──────── Material for the task ────────

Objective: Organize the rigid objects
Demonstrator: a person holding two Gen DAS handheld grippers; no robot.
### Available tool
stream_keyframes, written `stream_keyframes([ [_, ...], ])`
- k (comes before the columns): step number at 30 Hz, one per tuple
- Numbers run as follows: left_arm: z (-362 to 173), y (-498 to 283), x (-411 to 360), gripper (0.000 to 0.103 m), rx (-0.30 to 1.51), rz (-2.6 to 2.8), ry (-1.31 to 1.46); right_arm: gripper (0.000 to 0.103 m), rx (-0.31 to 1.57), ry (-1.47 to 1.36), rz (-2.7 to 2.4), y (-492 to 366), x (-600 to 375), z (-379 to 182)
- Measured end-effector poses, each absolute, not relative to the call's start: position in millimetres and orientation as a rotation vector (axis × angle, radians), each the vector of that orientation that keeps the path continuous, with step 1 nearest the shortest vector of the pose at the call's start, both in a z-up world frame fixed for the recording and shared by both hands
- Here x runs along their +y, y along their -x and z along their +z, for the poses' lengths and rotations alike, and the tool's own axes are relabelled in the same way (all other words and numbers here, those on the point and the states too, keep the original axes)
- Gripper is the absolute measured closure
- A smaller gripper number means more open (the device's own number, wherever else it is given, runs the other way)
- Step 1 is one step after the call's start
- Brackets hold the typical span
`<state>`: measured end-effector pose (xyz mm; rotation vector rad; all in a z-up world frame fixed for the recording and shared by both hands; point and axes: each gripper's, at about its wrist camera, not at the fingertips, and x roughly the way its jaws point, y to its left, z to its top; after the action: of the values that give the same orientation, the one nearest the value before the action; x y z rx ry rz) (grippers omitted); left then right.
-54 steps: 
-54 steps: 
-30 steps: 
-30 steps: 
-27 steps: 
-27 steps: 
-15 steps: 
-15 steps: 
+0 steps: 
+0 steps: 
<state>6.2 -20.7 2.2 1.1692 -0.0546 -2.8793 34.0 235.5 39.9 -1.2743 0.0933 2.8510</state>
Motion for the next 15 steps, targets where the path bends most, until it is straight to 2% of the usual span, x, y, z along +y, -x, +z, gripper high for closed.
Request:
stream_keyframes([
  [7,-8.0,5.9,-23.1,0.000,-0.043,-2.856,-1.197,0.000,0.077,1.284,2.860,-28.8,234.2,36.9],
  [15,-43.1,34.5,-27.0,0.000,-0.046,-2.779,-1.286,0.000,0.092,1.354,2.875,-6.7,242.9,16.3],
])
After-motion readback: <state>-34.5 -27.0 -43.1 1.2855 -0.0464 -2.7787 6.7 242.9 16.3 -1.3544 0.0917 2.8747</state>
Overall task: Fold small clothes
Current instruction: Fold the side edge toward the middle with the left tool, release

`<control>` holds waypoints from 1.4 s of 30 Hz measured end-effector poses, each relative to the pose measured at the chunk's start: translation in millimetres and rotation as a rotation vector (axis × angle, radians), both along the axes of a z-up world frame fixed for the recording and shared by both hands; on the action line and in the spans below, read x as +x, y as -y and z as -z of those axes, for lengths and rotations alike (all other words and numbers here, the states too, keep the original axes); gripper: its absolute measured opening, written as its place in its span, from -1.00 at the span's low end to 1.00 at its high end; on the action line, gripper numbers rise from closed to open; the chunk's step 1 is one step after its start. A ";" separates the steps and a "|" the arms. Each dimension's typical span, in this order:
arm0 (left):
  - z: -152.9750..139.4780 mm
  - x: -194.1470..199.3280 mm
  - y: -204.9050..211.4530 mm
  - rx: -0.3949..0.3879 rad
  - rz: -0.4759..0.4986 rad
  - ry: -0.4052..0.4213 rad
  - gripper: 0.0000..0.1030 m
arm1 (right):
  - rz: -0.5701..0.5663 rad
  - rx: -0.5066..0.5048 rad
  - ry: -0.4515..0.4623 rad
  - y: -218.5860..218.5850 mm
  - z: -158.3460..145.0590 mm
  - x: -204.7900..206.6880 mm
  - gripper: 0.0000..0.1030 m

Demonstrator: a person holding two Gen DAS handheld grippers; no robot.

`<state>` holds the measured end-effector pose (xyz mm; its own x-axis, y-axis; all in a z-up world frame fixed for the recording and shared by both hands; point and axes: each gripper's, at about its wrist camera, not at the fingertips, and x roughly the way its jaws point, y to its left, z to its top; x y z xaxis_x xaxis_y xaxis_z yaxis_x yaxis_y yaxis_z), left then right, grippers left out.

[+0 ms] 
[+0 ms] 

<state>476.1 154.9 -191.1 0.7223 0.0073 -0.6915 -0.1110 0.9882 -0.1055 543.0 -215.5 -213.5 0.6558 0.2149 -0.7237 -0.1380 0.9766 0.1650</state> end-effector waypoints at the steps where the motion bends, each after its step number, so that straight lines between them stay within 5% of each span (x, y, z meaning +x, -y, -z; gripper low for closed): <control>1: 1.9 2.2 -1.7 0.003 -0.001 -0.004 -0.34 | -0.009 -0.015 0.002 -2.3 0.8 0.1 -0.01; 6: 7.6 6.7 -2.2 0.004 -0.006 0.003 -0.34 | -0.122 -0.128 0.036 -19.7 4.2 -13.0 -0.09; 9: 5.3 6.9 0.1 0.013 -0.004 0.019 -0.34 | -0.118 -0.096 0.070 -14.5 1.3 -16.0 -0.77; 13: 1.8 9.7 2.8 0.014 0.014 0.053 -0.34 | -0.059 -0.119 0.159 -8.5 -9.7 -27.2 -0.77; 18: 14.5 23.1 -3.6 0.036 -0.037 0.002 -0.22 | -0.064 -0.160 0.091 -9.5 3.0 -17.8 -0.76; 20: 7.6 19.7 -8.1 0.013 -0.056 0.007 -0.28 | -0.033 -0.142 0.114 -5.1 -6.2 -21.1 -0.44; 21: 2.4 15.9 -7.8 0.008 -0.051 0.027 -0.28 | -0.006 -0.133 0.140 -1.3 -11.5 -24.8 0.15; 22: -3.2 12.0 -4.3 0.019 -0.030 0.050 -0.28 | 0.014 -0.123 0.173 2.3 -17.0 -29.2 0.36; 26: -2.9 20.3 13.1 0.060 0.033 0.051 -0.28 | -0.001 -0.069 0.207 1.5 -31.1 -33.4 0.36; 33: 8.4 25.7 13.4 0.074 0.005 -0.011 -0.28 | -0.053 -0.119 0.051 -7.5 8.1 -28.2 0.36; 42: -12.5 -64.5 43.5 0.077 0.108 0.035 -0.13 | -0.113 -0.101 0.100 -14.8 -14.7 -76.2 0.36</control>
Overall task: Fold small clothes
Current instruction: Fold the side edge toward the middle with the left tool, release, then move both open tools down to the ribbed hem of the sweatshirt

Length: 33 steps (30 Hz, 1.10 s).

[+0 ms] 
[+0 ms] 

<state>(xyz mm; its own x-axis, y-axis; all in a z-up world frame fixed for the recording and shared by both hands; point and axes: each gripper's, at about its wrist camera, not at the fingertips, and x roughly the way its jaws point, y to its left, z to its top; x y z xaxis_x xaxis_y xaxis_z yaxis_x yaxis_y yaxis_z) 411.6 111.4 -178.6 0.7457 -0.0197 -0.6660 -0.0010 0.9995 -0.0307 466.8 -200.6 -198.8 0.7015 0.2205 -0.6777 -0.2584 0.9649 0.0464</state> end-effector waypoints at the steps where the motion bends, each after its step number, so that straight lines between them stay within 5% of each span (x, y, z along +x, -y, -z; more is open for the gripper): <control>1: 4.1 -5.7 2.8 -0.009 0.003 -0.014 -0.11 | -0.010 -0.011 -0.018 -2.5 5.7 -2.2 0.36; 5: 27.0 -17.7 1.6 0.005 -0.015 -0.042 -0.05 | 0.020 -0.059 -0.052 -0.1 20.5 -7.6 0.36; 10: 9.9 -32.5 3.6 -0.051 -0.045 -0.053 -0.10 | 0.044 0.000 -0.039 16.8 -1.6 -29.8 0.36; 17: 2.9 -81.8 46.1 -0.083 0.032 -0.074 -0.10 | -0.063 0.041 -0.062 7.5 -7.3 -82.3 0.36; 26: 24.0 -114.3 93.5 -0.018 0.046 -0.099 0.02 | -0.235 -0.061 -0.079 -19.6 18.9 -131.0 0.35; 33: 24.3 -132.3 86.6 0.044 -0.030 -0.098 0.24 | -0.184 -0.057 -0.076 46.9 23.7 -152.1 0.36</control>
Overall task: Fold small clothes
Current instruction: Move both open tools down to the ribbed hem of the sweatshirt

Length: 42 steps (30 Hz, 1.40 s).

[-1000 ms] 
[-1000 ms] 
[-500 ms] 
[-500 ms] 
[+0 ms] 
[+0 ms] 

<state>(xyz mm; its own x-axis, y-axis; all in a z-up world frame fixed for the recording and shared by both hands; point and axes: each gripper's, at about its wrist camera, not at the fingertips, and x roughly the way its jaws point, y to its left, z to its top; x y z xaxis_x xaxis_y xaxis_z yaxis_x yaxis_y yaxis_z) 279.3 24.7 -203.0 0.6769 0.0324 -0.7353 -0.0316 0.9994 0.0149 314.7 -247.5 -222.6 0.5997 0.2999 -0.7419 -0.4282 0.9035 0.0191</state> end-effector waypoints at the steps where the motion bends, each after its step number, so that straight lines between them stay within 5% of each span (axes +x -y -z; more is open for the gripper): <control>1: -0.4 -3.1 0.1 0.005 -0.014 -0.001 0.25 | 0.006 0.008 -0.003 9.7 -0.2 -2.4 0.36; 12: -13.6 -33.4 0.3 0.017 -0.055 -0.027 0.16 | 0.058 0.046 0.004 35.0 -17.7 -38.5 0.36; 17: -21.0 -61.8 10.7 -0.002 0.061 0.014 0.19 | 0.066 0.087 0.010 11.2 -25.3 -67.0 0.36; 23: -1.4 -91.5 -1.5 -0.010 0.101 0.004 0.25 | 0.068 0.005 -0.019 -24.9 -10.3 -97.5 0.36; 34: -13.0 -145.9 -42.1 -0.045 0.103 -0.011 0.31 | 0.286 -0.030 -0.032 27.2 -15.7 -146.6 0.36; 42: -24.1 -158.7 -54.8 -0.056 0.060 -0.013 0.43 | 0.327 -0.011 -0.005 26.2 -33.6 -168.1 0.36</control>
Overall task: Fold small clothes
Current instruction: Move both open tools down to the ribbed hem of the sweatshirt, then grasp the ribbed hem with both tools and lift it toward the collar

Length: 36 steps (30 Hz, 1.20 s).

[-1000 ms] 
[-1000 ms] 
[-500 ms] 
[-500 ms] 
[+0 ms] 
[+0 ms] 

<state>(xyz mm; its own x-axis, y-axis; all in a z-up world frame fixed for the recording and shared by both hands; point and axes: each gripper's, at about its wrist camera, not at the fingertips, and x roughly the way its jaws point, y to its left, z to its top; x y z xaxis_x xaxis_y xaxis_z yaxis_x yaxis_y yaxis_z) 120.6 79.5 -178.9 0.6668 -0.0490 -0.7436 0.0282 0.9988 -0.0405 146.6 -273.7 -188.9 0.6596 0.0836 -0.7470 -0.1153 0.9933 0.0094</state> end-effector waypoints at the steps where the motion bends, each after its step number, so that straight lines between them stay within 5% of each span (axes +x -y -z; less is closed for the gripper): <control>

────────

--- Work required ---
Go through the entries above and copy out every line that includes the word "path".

--- Task result ---
- Measured end-effector poses, each absolute, not relative to the call's start: position in millimetres and orientation as a rotation vector (axis × angle, radians), each the vector of that orientation that keeps the path continuous, with step 1 nearest the shortest vector of the pose at the call's start, both in a z-up world frame fixed for the recording and shared by both hands
Motion for the next 15 steps, targets where the path bends most, until it is straight to 2% of the usual span, x, y, z along +y, -x, +z, gripper high for closed.

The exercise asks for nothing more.